Stored items:

———

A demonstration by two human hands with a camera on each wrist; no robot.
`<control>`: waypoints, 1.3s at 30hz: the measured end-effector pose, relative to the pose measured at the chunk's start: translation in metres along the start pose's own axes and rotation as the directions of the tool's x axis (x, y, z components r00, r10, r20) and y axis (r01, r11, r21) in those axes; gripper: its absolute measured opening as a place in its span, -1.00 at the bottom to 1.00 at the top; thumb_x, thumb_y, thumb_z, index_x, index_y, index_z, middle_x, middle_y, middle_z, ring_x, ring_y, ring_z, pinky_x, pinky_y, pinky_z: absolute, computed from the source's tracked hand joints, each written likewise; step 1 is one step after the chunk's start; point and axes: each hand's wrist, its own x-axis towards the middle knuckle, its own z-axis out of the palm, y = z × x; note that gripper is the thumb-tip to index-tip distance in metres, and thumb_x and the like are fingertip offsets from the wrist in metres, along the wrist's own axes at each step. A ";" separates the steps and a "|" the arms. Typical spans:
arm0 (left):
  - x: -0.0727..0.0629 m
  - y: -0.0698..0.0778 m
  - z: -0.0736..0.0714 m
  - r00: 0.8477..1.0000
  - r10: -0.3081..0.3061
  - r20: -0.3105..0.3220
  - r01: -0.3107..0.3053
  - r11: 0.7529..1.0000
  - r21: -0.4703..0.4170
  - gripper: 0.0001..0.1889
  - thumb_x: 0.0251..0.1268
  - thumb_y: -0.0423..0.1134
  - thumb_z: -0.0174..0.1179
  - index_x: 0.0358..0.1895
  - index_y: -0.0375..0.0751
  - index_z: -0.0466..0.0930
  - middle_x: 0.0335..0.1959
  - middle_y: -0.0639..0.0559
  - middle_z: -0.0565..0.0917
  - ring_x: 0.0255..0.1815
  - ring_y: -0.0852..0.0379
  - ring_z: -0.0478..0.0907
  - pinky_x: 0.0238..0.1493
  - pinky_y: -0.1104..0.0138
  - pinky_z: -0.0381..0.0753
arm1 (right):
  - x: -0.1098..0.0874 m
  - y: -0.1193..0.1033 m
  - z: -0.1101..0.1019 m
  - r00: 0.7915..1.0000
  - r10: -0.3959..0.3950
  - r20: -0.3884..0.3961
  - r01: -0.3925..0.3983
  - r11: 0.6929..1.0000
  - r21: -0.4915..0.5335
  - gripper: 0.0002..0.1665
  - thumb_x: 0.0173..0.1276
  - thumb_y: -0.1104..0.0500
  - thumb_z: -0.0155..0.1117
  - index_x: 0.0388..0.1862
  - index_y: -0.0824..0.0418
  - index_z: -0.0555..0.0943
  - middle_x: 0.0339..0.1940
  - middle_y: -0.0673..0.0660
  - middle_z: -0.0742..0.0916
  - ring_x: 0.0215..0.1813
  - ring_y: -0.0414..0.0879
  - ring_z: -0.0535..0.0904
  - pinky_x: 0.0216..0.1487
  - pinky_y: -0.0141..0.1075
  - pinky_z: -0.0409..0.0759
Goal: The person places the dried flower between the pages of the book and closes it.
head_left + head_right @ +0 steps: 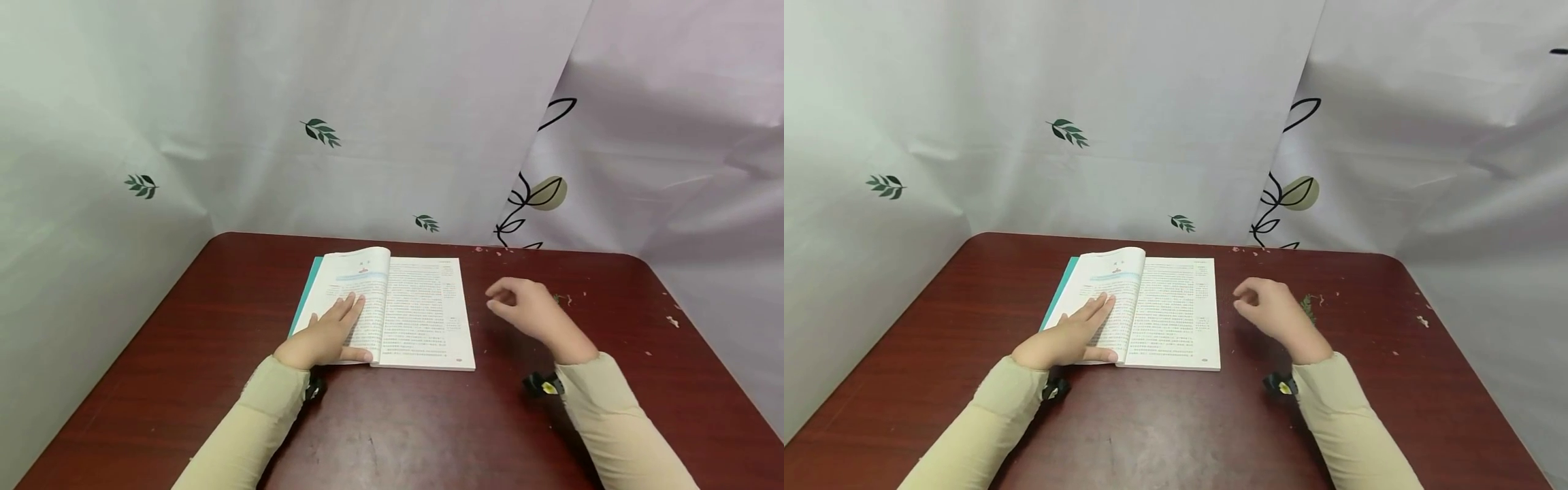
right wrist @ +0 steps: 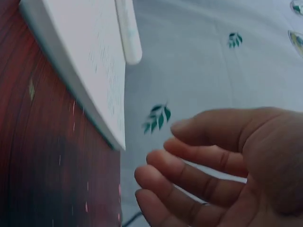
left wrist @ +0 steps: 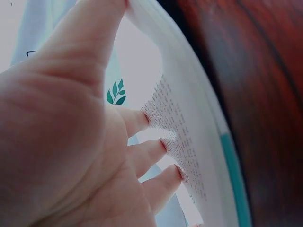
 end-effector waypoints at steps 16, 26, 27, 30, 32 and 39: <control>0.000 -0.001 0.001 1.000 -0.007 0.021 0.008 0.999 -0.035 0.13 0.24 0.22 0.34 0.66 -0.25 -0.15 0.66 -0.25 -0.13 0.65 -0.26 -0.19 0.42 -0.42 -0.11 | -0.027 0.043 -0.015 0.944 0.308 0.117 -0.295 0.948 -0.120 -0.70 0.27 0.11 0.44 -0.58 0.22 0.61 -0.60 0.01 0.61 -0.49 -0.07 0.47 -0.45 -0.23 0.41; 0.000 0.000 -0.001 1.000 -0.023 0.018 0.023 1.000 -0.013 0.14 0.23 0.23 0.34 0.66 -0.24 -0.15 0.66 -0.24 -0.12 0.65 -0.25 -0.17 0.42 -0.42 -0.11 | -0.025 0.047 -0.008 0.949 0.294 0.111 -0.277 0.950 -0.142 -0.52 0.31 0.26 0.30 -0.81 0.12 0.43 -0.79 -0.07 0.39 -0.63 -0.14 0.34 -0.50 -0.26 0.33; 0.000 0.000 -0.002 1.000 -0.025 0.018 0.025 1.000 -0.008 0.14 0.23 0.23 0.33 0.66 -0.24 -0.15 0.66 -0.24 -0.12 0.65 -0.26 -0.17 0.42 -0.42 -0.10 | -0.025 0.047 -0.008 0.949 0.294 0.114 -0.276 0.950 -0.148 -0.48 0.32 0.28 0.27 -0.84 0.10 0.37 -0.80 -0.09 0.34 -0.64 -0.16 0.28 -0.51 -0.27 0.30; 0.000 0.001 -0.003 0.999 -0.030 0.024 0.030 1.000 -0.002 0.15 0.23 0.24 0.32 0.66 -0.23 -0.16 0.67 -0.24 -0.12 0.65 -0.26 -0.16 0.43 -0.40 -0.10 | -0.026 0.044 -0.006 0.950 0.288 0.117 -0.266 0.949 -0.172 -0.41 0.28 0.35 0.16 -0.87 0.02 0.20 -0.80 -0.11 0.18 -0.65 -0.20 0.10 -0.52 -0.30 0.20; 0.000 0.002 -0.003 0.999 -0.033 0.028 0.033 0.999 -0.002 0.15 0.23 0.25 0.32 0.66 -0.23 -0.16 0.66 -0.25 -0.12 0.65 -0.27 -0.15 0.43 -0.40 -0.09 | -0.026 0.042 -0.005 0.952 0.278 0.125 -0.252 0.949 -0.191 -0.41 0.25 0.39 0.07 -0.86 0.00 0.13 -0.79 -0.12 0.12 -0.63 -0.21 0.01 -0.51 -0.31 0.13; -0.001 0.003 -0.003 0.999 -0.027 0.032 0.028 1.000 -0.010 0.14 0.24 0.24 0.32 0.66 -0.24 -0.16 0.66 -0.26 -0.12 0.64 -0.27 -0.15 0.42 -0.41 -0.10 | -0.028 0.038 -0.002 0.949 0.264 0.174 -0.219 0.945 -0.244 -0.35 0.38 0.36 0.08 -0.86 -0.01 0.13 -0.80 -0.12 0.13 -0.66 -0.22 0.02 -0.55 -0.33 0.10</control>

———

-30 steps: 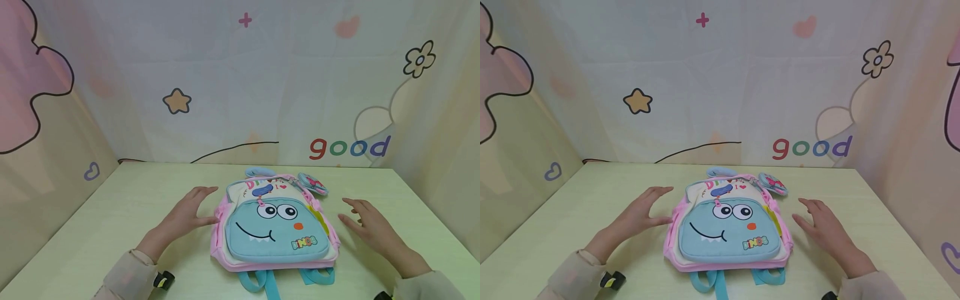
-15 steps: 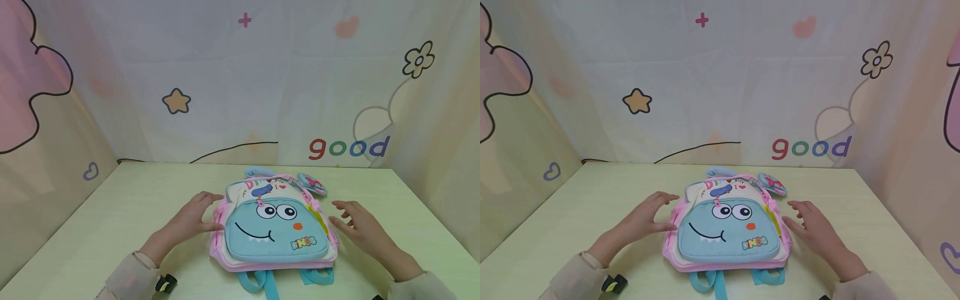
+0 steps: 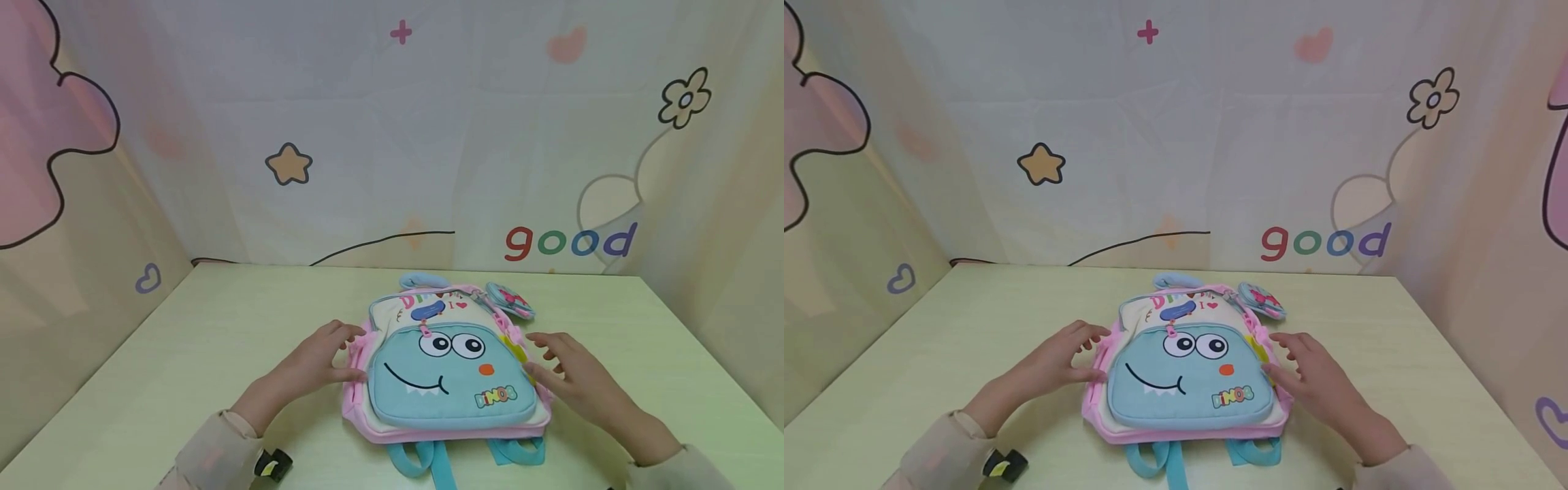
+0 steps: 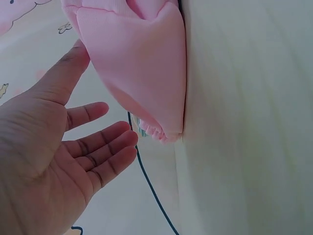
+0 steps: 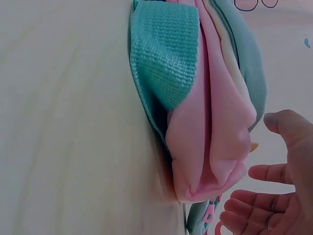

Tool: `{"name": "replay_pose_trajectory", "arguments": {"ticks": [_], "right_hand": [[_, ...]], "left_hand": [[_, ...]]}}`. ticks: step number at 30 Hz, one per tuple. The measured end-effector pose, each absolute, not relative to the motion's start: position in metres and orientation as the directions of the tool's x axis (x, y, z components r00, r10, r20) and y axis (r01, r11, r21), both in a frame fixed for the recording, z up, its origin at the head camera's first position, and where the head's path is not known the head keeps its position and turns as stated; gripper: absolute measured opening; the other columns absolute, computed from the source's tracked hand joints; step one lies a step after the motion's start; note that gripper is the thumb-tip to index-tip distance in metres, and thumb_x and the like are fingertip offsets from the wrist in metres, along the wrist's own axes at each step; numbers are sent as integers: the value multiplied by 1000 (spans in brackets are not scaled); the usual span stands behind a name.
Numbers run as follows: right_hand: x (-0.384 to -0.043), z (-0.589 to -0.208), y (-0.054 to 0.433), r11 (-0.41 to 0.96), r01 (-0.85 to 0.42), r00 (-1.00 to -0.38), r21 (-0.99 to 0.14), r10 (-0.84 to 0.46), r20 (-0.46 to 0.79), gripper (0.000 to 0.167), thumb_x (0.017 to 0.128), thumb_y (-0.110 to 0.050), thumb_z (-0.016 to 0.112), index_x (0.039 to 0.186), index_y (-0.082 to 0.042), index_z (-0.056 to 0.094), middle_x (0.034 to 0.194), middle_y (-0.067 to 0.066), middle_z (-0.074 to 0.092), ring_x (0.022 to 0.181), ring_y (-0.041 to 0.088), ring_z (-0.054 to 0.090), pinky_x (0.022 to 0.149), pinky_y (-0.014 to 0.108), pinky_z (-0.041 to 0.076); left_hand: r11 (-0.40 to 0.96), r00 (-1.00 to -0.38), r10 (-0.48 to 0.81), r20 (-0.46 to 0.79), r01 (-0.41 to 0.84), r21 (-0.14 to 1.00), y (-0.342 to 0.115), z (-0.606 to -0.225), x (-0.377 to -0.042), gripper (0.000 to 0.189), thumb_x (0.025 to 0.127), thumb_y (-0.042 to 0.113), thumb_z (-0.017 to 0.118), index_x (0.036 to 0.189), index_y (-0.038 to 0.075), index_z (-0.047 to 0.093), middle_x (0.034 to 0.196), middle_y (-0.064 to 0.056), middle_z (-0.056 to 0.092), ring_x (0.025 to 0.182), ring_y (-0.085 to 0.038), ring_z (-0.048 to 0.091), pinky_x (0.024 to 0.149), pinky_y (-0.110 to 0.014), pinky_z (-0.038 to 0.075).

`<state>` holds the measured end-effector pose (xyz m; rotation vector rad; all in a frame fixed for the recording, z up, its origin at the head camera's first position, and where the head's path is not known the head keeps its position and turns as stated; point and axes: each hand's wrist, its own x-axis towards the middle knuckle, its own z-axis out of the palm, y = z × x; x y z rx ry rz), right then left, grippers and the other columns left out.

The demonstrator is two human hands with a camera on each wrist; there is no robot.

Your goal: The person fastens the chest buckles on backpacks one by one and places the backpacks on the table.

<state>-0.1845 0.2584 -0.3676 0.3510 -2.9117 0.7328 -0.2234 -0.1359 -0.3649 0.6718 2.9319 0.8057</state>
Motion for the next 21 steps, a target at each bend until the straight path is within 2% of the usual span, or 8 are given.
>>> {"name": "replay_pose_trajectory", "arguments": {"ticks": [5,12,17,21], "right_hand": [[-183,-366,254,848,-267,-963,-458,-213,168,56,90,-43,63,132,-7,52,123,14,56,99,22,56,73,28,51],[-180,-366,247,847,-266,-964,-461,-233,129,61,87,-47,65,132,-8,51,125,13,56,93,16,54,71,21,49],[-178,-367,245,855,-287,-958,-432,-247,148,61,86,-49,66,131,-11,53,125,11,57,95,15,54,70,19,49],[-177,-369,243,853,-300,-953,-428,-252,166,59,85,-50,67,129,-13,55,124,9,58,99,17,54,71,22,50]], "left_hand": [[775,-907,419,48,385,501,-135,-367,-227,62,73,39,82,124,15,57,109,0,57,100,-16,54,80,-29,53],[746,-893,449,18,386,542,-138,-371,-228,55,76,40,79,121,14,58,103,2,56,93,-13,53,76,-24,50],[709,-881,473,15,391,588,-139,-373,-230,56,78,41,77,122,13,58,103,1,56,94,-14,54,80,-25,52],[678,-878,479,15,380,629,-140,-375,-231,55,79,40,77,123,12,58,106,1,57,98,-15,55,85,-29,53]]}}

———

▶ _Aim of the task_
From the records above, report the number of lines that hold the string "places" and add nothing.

▶ _Exercise result_
2